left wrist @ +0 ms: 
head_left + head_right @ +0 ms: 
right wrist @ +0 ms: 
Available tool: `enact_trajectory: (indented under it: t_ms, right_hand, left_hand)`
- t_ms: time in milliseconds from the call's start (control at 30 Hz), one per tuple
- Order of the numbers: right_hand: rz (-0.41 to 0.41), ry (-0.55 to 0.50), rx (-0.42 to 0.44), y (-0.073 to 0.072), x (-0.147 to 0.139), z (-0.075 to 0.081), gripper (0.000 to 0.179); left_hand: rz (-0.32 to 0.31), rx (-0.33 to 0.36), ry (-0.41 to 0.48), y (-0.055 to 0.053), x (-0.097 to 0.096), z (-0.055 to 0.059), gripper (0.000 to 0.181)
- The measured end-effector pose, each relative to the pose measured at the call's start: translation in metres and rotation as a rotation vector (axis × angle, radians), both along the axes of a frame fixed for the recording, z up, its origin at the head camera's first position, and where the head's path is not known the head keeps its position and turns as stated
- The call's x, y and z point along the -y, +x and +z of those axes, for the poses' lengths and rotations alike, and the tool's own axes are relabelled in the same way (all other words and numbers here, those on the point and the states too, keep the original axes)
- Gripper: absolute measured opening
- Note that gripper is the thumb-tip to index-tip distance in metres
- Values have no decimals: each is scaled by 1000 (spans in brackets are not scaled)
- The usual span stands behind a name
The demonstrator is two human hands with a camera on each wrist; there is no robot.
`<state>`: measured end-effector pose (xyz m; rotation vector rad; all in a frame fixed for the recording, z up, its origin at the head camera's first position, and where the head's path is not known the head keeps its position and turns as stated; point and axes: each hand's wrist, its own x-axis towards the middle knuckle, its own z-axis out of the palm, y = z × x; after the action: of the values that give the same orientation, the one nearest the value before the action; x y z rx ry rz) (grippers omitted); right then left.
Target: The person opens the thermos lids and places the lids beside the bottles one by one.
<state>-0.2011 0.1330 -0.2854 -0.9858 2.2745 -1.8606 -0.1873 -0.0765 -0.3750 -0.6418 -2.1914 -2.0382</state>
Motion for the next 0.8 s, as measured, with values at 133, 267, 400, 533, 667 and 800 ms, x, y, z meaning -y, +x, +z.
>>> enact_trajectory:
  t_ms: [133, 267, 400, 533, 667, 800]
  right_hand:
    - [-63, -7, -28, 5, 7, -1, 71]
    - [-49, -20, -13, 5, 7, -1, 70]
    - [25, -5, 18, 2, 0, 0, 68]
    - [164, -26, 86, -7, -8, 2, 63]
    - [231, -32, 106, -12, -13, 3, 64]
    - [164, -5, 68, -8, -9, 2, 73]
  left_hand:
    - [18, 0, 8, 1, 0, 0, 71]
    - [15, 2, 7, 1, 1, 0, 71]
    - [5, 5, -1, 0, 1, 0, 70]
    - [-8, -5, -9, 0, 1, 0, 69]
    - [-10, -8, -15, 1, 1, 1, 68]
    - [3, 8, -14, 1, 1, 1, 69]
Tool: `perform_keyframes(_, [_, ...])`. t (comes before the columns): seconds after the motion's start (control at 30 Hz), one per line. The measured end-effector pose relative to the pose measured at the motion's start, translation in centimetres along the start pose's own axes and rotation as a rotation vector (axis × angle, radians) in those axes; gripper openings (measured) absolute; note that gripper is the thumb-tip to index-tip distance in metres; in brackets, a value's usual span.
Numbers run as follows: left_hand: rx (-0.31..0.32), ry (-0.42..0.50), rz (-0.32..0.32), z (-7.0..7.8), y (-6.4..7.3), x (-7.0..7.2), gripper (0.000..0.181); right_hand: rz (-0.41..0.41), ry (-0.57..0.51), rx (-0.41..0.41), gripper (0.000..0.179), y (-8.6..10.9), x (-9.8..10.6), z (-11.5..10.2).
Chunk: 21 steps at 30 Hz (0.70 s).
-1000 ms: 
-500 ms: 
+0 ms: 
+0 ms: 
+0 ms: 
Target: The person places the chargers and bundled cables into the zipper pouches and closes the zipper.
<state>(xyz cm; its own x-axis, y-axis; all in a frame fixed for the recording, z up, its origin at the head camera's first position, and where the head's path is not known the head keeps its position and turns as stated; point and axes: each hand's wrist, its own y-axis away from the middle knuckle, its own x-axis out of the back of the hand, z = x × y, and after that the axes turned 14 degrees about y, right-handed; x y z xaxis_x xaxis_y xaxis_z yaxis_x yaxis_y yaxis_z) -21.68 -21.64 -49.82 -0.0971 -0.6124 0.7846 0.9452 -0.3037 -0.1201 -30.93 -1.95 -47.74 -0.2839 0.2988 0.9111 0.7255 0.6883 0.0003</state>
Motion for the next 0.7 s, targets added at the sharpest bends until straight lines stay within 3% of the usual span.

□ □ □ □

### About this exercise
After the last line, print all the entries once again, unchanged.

### Output for this task
left wrist @ +0 ms: 
head_left + head_right @ +0 ms: 
right wrist @ +0 ms: 
Available tool: `enact_trajectory: (indented under it: t_ms, right_hand, left_hand)`
- t_ms: time in milliseconds from the call's start (control at 30 Hz), one per tuple
- Order of the numbers: right_hand: rz (-0.41 to 0.41), ry (-0.55 to 0.50), rx (-0.42 to 0.44), y (-0.073 to 0.072), x (-0.147 to 0.139), z (-0.075 to 0.081), gripper (0.000 to 0.179); left_hand: rz (-0.32 to 0.31), rx (-0.33 to 0.36), ry (-0.41 to 0.48), y (-0.055 to 0.053), x (-0.097 to 0.096), z (-0.055 to 0.059), gripper (0.000 to 0.181)
- The measured end-effector pose, each relative to the pose measured at the call's start: translation in metres and rotation as a rotation vector (axis × angle, radians), both along the axes of a frame fixed for the recording, z up, its origin at the head camera's first position, and where the head's path is not known the head keeps its position and turns as stated
- The call's x, y and z point along the -y, +x and +z of those axes, for the poses' lengths and rotations alike, and the tool's own axes are relabelled in the same way (all other words and numbers here, those on the point and the states too, keep the original axes)
- Gripper: absolute measured opening
- Note that gripper is the thumb-tip to index-tip distance in metres
- Values have no decimals: each is scaled by 1000 (spans in brackets are not scaled)
- The usual span stands behind a name
The demonstrator is two human hands with a camera on each wrist; there is no robot.
`<state>`: measured end-effector pose (xyz m; rotation vector rad; all in a frame fixed for the recording, z up, its origin at the head camera's first position, and where the head's path is not known the head keeps its position and turns as stated; point and axes: each hand's wrist, its own x-axis towards the middle knuckle, its own z-axis out of the palm, y = z × x; after the action: of the values that give the same orientation, the one nearest the value before the action; x y z rx ry rz) (grippers omitted); right then left.
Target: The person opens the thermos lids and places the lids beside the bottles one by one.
<state>-0.2011 0.1330 -0.2854 -0.9858 2.2745 -1.8606 -0.1873 -0.0765 -0.3750 -0.6418 -2.1914 -2.0382</state>
Motion for the next 0.8 s, as measured, with values at 133, 267, 400, 533, 667 and 800 ms, x, y, z meaning -y, +x, +z.
>>> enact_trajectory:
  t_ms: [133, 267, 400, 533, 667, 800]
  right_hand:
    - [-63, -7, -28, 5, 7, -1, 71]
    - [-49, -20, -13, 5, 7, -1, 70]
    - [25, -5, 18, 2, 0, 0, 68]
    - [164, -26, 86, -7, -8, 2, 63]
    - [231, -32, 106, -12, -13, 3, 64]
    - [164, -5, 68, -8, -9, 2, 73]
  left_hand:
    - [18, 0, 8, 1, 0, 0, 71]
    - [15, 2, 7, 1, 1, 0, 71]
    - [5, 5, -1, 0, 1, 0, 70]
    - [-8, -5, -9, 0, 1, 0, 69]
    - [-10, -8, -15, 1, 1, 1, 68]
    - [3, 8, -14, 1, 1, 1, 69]
Tool: `perform_keyframes(_, [_, ...])`. t (comes before the columns): seconds after the motion's start (control at 30 Hz), one per line. The measured end-effector pose relative to the pose measured at the motion's start, translation in centimetres along the start pose's own axes and rotation as a rotation vector (axis × angle, radians) in those axes; gripper openings (measured) absolute; note that gripper is the thumb-tip to index-tip distance in metres; in brackets, a value's usual span.
Numbers run as follows: left_hand: rx (-0.31..0.32), ry (-0.42..0.50), rz (-0.32..0.32), z (-7.0..7.8), y (-6.4..7.3), x (-7.0..7.2), gripper (0.000..0.181); right_hand: rz (-0.41..0.41), ry (-0.57..0.51), rx (-0.41..0.41), gripper (0.000..0.179), y (-8.6..10.9), x (-9.8..10.6), z (-11.5..10.2).
Chunk: 21 steps at 30 Hz (0.70 s).
-1000 ms: 
-500 ms: 
+0 ms: 
+0 ms: 
+0 ms: 
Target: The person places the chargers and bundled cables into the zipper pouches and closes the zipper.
<state>(xyz cm; its own x-axis, y-axis; all in a frame fixed for the recording, z up, its origin at the head camera's first position, and where the head's path is not known the head keeps its position and turns as stated; point and axes: each hand's wrist, its own y-axis away from the middle knuckle, its own x-axis out of the back of the hand, z = x × y, and after that the axes turned 14 degrees about y, right-handed; x y z xaxis_x xaxis_y xaxis_z yaxis_x yaxis_y yaxis_z) -21.68 -21.64 -49.82 -0.0971 -0.6124 0.7846 0.9452 -0.3037 -0.1201 -30.93 -1.95 -47.74 -0.2839 0.2988 0.9111 0.7255 0.6883 0.0003</state>
Motion for the next 0.7 s, targets added at the sharpest bends until straight lines stay within 3% of the usual span.

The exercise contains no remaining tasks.